- _Collected data_
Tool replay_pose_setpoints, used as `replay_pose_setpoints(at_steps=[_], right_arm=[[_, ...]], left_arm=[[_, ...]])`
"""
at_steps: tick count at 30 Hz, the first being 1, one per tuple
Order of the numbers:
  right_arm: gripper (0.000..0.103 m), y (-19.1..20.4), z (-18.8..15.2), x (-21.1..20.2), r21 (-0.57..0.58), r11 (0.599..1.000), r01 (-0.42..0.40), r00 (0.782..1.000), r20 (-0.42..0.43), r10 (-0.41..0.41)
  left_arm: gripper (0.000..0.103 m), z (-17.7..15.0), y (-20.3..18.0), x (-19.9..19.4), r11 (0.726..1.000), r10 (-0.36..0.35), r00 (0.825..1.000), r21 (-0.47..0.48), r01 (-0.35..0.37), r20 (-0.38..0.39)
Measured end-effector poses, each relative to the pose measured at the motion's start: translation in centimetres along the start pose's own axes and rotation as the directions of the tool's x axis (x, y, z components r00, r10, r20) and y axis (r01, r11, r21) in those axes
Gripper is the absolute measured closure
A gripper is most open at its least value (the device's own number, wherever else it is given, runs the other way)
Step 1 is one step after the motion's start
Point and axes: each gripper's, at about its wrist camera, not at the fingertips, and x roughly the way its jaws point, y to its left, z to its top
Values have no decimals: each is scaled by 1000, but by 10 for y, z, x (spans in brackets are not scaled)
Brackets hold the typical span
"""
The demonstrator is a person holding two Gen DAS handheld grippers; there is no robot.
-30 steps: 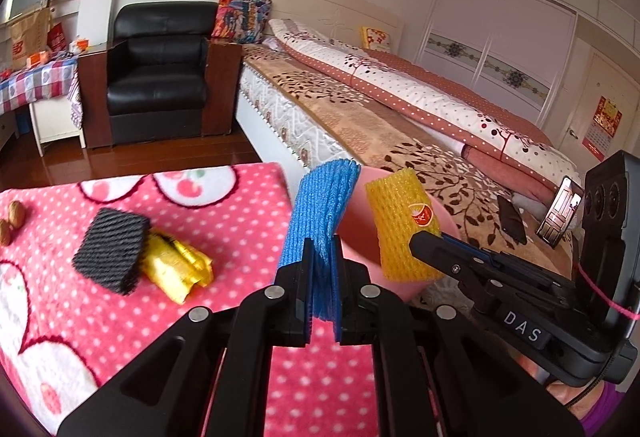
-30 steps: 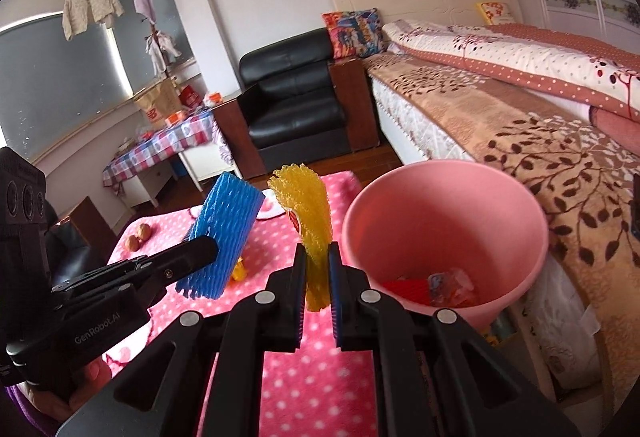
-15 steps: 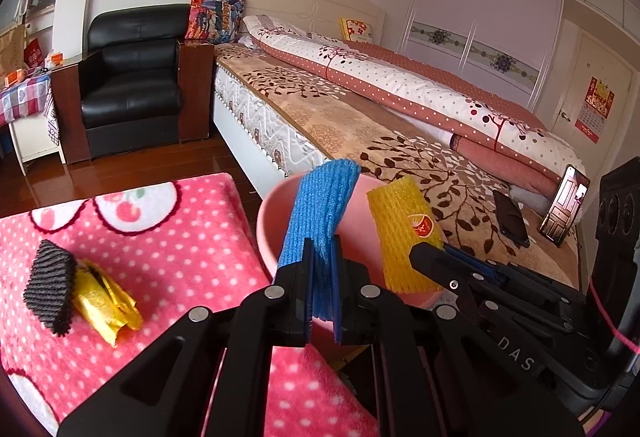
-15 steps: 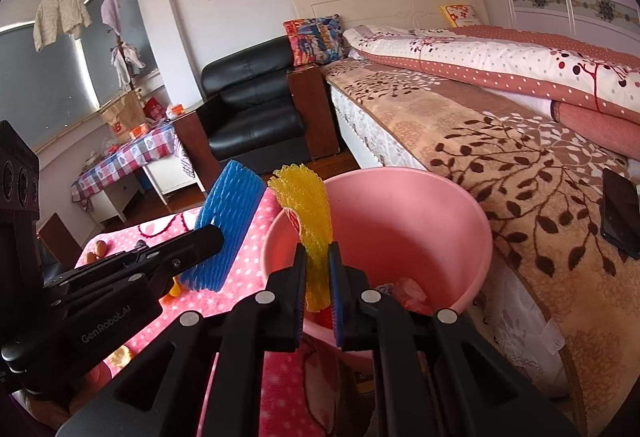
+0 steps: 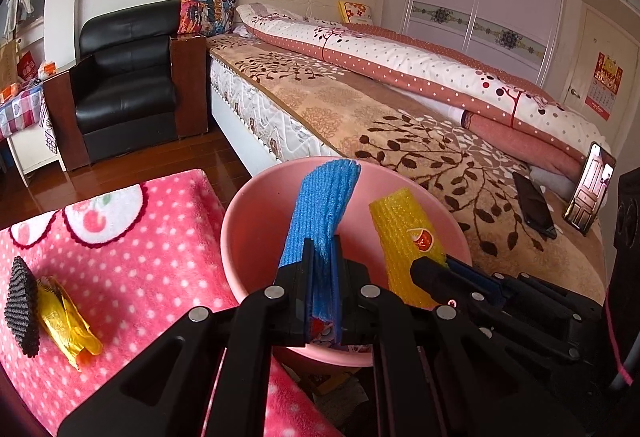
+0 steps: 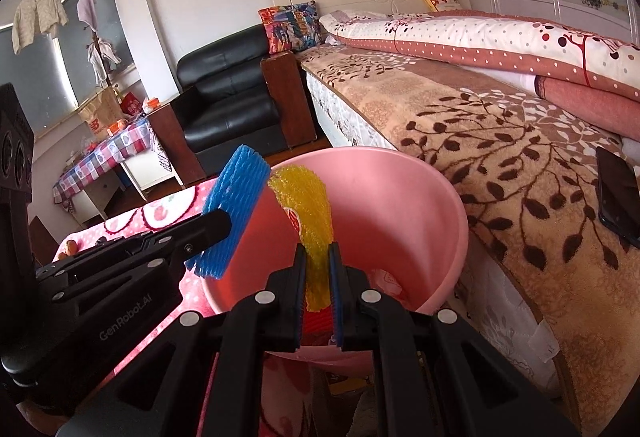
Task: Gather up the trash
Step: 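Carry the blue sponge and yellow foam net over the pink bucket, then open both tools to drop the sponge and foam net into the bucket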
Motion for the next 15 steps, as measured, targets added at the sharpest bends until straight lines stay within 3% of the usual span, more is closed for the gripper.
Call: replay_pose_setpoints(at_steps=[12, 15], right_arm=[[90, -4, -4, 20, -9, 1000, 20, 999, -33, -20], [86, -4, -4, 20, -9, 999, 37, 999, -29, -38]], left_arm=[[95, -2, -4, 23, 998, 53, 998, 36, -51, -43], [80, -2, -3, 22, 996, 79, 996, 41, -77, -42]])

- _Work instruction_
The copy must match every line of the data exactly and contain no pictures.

- _Solution to this exercise_
Tool replay_pose_setpoints, used as `replay_pose_setpoints(at_steps=[_], right_arm=[[_, ...]], left_arm=[[_, ...]])`
"""
at_steps: tick count at 30 Hz, the first being 1, one per tuple
Order of the numbers:
  right_arm: gripper (0.000..0.103 m), y (-19.1..20.4), z (-18.8..15.2), x (-21.1..20.2), r21 (-0.57..0.58), r11 (0.599..1.000), r01 (-0.42..0.40), r00 (0.782..1.000), r20 (-0.42..0.43), r10 (-0.41..0.41)
  left_arm: gripper (0.000..0.103 m), z (-17.7..15.0), y (-20.3..18.0), x (-19.9..19.4), r11 (0.726..1.000), r10 (-0.36..0.35), r00 (0.825..1.000), r21 (-0.47..0.48), r01 (-0.35..0.37), r20 (-0.38..0.39)
Measured end-effector poses, each relative to the pose measured at the motion's start: translation in centimetres along the start pose's own axes and rotation as the directions of the tool's x axis (x, y, z components r00, r10, r20) and y axis (r01, r11, r21) in those axes
Gripper is the absolute measured closure
A gripper is most open at its least value (the device's own number, wherever else it is given, runs the other way)
Step 1 is one step after the motion's start
Point and axes: each gripper's, at about its wrist camera, not at the fingertips, and x roughly the way its jaws point, y to its left, z to its top
Values have no decimals: each is scaled by 1000, but by 10 for y, z, x (spans in brackets are not scaled)
Brackets hold the typical span
"""
The demonstrator is a person holding two Gen DAS handheld grippers; there is no robot.
-30 steps: 
-30 steps: 
-15 steps: 
-15 steps: 
+0 steps: 
+0 steps: 
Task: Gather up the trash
Step: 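Carry the blue sponge and yellow foam net over the pink bucket, then open both tools to drop the sponge and foam net into the bucket
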Motion for the next 15 steps, as measured, targets added at the sharpest bends until straight lines stay within 3% of the usual span, more is closed for the gripper.
Call: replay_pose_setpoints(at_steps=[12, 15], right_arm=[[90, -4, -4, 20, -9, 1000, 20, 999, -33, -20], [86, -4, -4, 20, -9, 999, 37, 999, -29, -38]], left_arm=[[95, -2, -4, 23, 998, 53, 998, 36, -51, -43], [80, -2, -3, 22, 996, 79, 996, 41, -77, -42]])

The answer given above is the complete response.